-- Exercise instructions --
Copy each line below in which the string "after" occurs.
____________
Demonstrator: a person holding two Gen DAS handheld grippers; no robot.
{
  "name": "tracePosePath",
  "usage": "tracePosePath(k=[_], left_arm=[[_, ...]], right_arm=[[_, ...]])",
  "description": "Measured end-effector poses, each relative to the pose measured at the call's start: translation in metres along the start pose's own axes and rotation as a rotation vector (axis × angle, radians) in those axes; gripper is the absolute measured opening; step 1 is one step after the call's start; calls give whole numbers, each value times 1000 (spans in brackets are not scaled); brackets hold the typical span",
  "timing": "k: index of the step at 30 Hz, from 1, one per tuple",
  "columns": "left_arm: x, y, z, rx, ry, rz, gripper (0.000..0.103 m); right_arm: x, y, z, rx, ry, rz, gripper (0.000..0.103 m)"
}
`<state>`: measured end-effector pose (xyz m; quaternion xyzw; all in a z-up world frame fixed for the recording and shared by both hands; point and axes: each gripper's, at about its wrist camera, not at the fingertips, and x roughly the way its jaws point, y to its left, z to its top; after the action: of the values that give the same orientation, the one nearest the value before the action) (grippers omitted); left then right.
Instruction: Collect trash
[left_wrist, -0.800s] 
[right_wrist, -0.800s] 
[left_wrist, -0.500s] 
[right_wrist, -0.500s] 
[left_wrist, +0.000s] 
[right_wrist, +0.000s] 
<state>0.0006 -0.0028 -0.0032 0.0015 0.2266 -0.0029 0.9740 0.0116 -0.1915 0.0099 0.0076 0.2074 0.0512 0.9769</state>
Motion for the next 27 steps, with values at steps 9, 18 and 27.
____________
-- Worked solution --
  "description": "Measured end-effector poses, each relative to the pose measured at the call's start: translation in metres along the start pose's own axes and rotation as a rotation vector (axis × angle, radians) in those axes; gripper is the absolute measured opening; step 1 is one step after the call's start; calls give whole numbers, each value times 1000 (spans in brackets are not scaled); brackets hold the typical span",
`<state>`: measured end-effector pose (xyz m; quaternion xyzw; all in a z-up world frame fixed for the recording and shared by both hands; point and axes: each gripper's, at about its wrist camera, not at the fingertips, and x roughly the way its jaws point, y to its left, z to its top; after the action: of the values that give the same orientation, the one nearest the value before the action) (grippers omitted); left then right.

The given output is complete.